**YOUR ASSIGNMENT**.
Repeat the data as given. Images do not go in the copy.

-------- RECORDED DATA

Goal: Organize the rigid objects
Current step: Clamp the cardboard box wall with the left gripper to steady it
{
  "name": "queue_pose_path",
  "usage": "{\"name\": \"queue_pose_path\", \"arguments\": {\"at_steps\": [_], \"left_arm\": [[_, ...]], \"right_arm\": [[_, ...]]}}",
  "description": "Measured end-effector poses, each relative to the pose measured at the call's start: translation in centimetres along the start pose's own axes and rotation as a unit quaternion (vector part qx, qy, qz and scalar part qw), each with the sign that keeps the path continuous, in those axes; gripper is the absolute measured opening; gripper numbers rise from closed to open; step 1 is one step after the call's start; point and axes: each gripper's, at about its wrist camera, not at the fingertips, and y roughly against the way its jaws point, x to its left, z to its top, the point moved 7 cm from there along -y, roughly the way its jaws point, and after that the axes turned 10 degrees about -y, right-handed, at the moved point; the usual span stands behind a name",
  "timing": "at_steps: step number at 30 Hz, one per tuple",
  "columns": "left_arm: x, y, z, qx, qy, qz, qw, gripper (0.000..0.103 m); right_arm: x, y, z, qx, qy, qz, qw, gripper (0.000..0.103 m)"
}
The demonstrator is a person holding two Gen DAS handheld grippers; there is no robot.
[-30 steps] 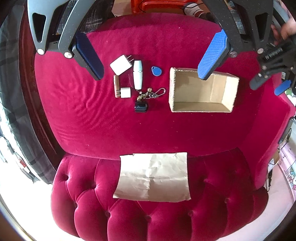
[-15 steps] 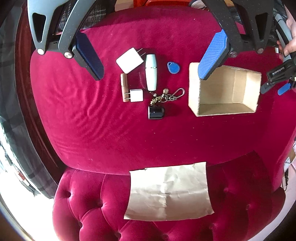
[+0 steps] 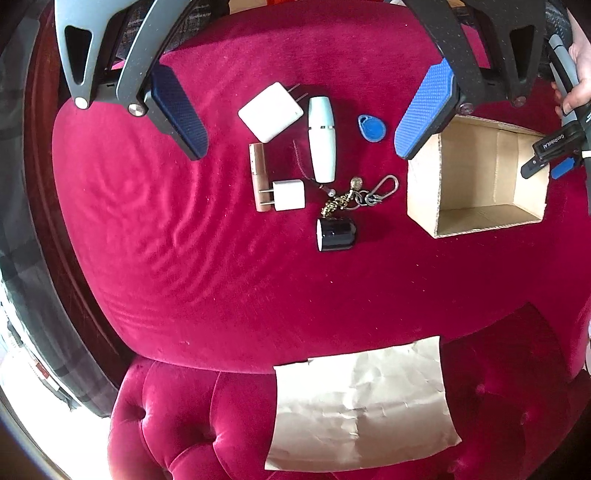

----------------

**ANSWER TO THE PROBLEM**.
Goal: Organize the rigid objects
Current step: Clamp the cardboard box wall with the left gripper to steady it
{
  "name": "queue_pose_path",
  "usage": "{\"name\": \"queue_pose_path\", \"arguments\": {\"at_steps\": [_], \"left_arm\": [[_, ...]], \"right_arm\": [[_, ...]]}}",
  "description": "Measured end-effector poses, each relative to the pose measured at the call's start: translation in centimetres along the start pose's own axes and rotation as a unit quaternion (vector part qx, qy, qz and scalar part qw), each with the sign that keeps the path continuous, in those axes; gripper is the absolute measured opening; gripper numbers rise from closed to open; step 1 is one step after the call's start; point and axes: each gripper's, at about its wrist camera, not at the fingertips, and y roughly against the way its jaws point, x to its left, z to its top, the point moved 7 cm from there along -y, roughly the way its jaws point, and after that the axes turned 10 degrees about -y, right-handed, at the moved point; the usual span stands behind a name",
  "timing": "at_steps: step number at 30 Hz, one per tuple",
  "columns": "left_arm: x, y, z, qx, qy, qz, qw, gripper (0.000..0.103 m); right_arm: x, y, z, qx, qy, qz, qw, gripper (0.000..0.103 m)"
}
The demonstrator is a person holding two Gen DAS handheld grippers; there is no robot.
[-30 steps] 
[-15 steps] 
[+0 steps] 

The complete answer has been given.